Tips to keep light displays jolly and avoid higher electric bills, safety concerns

Posted at 1:52 PM, Dec 06, 2020

NORFOLK, Va. - Home holiday light displays typically bring people out to admire the lights and share feelings of holiday joy. Holiday light displays could also result in a costly electric bill for the homeowner.

"We do get calls over the holidays because people are using more lights for their decorations,” Bonita Billingsley Harris, regional director with Dominion Energy, told News 3.

Though it's a common occurrence, Harris shared some money-saving tips. She recommended switching over to LED holiday lights because LEDs use about 75 percent less energy and last longer. They are also cooler to the touch compared to incandescent lights.

Harris suggested turning your lights on when it's dark and turning them off before going to bed. Keeping them on for about six hours at most is recommended.

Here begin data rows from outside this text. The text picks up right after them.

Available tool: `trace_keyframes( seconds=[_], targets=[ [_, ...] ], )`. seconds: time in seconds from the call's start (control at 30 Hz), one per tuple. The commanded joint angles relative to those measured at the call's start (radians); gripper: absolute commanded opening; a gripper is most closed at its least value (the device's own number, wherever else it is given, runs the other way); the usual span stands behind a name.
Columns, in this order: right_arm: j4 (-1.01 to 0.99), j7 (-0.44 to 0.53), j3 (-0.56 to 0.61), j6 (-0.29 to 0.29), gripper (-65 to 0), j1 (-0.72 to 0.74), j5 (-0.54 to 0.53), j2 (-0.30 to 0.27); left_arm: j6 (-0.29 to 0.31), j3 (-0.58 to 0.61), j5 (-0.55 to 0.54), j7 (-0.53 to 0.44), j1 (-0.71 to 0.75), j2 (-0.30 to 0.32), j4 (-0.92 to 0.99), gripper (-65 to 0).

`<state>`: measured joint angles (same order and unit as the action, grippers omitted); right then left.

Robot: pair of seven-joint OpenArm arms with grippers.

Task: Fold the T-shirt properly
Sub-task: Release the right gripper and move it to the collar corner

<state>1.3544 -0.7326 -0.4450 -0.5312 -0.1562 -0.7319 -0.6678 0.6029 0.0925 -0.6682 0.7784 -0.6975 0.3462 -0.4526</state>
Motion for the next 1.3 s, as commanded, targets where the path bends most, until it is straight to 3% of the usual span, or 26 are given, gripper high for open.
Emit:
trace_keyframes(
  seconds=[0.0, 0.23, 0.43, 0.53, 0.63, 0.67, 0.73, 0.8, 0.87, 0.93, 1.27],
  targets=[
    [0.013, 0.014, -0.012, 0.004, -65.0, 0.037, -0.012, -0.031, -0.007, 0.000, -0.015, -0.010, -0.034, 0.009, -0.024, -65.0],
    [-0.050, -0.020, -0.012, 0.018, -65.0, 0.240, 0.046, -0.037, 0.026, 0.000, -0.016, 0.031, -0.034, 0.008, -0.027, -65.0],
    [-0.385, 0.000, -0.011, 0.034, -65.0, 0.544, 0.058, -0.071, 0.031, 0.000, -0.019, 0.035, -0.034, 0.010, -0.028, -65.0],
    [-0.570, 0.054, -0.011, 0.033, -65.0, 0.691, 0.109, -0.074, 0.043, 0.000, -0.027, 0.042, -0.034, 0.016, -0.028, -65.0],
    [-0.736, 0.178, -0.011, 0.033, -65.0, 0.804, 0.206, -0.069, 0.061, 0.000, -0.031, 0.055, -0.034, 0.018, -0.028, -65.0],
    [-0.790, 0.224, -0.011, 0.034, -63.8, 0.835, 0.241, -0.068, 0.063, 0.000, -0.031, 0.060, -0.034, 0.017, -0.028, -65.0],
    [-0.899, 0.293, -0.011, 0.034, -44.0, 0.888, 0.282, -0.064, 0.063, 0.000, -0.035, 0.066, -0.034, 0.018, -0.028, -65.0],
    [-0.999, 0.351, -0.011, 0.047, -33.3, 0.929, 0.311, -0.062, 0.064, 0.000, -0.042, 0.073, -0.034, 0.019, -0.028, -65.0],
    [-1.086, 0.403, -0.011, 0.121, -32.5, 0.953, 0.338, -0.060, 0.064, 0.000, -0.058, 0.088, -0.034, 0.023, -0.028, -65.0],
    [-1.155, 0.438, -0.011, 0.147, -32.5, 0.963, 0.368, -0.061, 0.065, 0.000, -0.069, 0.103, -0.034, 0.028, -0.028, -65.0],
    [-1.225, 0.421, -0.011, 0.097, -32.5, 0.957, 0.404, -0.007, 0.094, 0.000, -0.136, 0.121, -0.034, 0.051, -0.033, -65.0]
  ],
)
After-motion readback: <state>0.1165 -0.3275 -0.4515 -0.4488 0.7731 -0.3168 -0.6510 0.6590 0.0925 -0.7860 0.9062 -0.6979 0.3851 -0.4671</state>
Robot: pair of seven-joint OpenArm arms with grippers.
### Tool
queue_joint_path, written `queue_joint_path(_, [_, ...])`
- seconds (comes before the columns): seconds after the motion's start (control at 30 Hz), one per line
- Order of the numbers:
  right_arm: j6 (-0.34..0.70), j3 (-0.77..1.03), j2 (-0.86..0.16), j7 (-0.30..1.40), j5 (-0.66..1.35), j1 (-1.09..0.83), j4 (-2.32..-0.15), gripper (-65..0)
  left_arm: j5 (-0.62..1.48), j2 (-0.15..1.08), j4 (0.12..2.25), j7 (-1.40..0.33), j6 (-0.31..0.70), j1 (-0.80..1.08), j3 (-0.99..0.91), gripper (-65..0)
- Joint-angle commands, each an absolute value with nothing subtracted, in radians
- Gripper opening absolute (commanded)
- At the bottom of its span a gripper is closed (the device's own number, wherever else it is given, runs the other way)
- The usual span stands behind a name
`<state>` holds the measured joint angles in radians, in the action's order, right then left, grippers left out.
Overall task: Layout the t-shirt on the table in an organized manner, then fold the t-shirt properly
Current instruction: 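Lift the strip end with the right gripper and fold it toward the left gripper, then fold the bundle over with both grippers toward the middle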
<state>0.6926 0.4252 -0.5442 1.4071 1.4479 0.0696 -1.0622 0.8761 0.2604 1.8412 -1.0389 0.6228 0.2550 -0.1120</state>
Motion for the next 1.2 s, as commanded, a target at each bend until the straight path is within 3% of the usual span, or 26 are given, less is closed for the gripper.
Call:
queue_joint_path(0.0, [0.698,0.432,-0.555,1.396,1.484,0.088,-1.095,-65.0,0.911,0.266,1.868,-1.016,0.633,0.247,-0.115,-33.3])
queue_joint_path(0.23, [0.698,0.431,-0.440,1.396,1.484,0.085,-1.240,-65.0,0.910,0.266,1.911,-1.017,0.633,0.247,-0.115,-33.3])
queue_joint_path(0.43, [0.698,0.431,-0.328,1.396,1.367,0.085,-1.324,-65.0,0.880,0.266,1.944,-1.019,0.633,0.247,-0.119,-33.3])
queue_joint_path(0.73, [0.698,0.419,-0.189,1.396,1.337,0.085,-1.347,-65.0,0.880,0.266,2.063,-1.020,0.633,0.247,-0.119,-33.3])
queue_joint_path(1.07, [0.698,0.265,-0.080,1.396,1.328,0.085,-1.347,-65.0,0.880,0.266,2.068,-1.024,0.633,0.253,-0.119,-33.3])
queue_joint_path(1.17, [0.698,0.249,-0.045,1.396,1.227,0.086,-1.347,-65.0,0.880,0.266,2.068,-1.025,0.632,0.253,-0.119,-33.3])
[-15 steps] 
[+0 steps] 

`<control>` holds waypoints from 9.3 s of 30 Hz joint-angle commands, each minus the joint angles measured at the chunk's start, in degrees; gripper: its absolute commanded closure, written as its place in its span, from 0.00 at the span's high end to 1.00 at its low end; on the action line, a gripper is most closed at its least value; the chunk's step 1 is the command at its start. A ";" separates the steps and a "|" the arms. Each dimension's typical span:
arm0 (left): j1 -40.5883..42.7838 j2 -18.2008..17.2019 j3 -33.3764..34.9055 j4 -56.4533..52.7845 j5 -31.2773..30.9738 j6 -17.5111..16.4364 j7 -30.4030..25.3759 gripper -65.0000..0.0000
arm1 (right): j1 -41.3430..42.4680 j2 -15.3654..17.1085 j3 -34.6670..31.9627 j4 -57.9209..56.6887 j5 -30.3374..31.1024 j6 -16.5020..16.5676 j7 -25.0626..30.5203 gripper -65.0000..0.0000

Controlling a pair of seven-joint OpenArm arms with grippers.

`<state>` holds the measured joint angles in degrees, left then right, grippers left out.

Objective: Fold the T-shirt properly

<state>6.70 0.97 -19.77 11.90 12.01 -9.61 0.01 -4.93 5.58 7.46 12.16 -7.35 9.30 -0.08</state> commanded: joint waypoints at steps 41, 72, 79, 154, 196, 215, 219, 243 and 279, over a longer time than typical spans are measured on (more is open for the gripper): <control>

If keeping track of time is hard, that's where a plug-in timer could help, Harris said.

"We've tried really hard to help people understand what they can do to keep their bills down and what we can do to help people if they get behind on their bills,” Harris said. “Right now we're not doing any disconnects during the pandemic."

High electric bills are not the only thing people should worry about, Harris explained. Holiday lights could also start fires.

The National Fire Protection Association reported that between 2014 and 2018, there were an average of 770 home fires across the nation.

Harris also provided safety tips when setting up your holiday lights.

"Follow the labels and directions carefully when you're using holiday lights,” she explained. “There are safety rules on there.”

Also, don't overload outlets, as that could cause a short circuit. Do not have wires scattered all over the ground and especially near things that could combust if the wires get heated.

If you need to use power strips, do not plug multiple power strips into another. This is known as daisy-chaining.

"We just really want everyone to enjoy it and celebrate and be able to decorate as they like,” Harris said. “We just want to make sure they do it safely and in a way that won't cost them too much."